The Calculation menu allows you to do your calculations quickly and efficiently.

**Run**

To perform your Calculation, Spectrum, and Pulse Response calculations, just click

either Run from the Calculation menu or the Run button on the Toolbar.

In the dialog box that opens, you can see when the calculation is completed.

**Scan**

To perform your parameter scan calculation.

**Inverse Scattering Solver**

To solve the inverse scattering problem of Bragg gratings. The method is based on a layerpeeling algorithm. See the Technical Background chapter of the OptiGrating manual for details.

## The Scan dialog box

**Select Grating/Phase Shift**

Select either Grating or Phase Shift from the list

**Select Scan Parameter**

Select a scan parameter from the grating list in this section

**Scan the Parameter**

From – Initial value of the scan parameter

To – final value of the scan parameter

Steps – Number of the calculation steps in the Scan calculation

## The Inverse Scattering Solver

For detailed information on how to use the Inverse Scattering Solver to solve the

inverse scattering problem, please refer to Lessons 5 -8 in the Tutorial section of the

OptiGrating manual.

**From**

The starting wavelength.

**To**

The ending wavelength.

**Steps**

The Steps field indicates the number of divisions used in the specified wavelength

range.

**Ref/Tran Define**

Brings up a dialog box for defining the target reflectivity spectrum as seen below:

- Click on Display to plot the curve shown. The desired impulse response will be

calculated from the Fourier transform of the reflection coefficient.

Dispersion profile Define

Located beside the Phase, Delay, and Disp radio buttons.
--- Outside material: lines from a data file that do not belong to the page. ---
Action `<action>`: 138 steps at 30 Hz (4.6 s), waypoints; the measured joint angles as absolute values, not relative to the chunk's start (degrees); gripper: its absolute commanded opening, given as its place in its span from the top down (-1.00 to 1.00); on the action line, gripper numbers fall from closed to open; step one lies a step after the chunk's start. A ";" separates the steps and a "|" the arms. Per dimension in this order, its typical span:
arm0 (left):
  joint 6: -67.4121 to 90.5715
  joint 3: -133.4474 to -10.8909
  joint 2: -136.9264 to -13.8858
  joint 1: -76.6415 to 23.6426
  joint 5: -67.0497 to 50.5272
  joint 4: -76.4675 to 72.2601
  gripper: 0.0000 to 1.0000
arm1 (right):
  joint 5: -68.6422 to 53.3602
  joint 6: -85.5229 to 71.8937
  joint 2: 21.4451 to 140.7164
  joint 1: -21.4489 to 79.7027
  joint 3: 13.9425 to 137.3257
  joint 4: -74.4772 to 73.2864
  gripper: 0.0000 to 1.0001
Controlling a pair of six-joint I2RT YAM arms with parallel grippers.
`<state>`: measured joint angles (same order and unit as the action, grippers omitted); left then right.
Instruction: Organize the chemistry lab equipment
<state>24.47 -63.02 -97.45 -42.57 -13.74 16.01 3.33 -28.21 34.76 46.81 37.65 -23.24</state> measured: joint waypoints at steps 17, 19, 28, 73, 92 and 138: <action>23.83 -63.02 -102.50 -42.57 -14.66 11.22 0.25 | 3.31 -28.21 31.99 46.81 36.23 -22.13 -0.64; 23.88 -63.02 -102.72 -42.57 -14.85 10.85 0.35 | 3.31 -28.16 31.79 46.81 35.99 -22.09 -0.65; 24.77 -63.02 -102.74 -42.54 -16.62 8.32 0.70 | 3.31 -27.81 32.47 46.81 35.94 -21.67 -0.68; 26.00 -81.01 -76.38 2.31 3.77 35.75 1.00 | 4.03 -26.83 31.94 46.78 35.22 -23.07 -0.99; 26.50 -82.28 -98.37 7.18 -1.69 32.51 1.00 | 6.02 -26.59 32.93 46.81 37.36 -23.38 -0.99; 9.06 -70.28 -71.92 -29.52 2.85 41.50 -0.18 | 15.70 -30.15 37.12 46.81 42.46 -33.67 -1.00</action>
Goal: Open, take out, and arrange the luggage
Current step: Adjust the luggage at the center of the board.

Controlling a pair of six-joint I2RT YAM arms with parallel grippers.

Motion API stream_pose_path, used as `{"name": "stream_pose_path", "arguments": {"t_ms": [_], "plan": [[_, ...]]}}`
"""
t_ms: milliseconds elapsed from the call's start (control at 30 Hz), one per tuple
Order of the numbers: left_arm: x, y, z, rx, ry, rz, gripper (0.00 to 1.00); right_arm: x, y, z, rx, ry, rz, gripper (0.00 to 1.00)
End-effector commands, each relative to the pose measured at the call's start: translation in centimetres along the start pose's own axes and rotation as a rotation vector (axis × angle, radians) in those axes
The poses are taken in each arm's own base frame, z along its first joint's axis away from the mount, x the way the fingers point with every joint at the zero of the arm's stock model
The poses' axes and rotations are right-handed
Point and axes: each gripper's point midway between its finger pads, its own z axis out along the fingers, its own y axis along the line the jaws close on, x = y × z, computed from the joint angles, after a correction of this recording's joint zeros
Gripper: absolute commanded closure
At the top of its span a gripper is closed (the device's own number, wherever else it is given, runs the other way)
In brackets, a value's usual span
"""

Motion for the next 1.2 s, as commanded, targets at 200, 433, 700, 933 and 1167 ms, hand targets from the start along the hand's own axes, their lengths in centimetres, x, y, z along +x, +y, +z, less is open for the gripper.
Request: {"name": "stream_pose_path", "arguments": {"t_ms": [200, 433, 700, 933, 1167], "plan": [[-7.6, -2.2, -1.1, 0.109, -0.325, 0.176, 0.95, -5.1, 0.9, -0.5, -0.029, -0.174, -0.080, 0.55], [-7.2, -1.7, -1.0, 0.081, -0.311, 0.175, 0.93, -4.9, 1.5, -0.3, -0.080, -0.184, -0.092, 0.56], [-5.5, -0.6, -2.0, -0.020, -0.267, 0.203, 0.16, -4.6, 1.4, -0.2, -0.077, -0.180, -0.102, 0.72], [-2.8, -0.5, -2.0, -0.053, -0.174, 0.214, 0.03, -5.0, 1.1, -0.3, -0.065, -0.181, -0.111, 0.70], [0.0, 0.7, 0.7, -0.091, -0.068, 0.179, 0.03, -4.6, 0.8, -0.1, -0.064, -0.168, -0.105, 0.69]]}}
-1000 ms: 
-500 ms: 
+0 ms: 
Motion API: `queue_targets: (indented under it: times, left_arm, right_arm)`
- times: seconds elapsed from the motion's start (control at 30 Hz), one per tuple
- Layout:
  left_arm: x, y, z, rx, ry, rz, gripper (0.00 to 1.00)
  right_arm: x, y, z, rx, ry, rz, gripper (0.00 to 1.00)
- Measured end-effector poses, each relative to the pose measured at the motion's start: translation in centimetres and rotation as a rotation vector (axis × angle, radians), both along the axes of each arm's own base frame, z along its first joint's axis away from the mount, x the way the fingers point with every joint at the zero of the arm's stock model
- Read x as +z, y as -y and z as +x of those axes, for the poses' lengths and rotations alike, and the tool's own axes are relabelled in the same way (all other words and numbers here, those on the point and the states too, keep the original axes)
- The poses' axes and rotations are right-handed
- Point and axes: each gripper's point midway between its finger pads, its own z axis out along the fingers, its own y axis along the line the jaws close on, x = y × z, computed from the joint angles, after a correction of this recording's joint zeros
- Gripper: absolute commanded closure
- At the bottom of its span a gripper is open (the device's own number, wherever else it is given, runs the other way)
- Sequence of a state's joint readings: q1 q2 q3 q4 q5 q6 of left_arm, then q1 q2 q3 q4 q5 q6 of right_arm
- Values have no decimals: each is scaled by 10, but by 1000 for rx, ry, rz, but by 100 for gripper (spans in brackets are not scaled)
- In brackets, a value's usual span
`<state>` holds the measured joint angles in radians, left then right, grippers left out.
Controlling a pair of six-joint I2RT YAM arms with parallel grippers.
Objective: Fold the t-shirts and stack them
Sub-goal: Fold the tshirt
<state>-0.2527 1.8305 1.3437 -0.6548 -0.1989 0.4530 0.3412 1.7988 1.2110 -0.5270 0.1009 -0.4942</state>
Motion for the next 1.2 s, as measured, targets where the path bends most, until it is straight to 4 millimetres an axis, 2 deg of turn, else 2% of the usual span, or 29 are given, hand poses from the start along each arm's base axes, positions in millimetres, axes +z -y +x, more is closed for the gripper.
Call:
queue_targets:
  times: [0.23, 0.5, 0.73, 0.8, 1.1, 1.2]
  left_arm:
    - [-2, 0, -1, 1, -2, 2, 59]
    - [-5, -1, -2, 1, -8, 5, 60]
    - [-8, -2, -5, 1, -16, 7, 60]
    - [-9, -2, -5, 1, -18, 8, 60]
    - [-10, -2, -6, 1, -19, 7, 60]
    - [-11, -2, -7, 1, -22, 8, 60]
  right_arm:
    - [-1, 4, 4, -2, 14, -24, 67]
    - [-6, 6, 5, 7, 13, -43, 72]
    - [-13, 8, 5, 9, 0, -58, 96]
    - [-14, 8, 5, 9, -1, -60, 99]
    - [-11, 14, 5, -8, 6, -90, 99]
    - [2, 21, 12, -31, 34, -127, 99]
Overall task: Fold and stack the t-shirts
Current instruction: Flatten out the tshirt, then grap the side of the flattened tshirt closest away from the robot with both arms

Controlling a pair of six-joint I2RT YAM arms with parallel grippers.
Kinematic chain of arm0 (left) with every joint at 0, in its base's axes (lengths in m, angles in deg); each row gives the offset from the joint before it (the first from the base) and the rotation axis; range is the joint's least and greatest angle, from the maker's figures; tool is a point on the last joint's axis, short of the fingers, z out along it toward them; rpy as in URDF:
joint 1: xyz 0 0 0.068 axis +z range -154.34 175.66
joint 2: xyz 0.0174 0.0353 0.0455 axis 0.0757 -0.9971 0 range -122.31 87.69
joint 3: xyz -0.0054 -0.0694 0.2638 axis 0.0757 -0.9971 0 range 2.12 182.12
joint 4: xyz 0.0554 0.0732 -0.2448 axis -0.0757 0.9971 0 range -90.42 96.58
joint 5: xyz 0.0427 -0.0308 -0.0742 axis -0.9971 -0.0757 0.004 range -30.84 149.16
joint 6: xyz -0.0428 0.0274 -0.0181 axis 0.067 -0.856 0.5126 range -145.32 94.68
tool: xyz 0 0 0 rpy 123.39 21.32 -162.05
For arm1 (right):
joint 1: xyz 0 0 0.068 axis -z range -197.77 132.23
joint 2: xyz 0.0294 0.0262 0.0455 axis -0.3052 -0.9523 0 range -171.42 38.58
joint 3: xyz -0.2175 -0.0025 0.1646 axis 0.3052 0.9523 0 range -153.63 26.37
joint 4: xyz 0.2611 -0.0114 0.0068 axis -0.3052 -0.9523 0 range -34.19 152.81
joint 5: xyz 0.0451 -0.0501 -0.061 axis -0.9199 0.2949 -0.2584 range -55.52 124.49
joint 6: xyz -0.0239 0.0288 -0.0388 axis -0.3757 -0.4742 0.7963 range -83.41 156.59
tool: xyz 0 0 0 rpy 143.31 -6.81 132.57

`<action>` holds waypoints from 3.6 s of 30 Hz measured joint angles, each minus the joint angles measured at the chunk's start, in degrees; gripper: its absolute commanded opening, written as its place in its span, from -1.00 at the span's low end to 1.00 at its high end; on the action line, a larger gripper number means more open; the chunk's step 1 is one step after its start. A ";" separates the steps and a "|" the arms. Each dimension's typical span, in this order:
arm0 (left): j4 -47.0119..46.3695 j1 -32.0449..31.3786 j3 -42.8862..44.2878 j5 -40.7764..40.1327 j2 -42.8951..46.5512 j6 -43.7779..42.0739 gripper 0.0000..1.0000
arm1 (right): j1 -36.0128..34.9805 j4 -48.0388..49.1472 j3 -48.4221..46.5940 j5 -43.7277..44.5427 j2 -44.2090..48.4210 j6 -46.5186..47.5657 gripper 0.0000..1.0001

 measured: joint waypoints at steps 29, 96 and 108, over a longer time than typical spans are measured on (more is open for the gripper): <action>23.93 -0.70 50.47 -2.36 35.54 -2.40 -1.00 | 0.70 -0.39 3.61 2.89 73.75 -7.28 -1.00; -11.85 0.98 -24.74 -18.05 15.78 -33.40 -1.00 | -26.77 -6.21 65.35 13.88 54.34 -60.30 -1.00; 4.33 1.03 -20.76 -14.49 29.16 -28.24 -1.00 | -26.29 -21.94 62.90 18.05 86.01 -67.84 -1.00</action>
Defines the target spectrum for the quantity indicated by the radio buttons.

**Length**

This is the length of the grating.

**From File**

Enable this checkbox and define a path to a file which contains a complex reflection

spectrum. The algorithm will try to find a grating that has this spectrum.

**Segments**

The grating length is divided into this number of segments. Each segment has a

constant coupling coeffiecient

**Over Sample**

Over Sample is used in the reconstruction ofthe truncated impulse response.

Accuracy is sometimes improved by using finer steps in the spectrum.

**Causality**

Clicking on this button will display the impulse response calculated from the spectrum

the user has defined.

Clicking on Causality will show the following screen:

- Because of causality, any real impulse response must be zero for negative

arguements.

**Note**: You can experiment with various delays by entering other numbers in the

Linear Phase Shift field, and clicking the Impulse Response to see the result.

**Start**

Clicking on start begins the reconstruction. A progress bar indicates the progress of

the layer peeling algorithm. When this process finishes, the reconstructed grating

profile is used to generate the spectrum of the new grating. A second progress bar

displays the progress of the calculation of the spectrum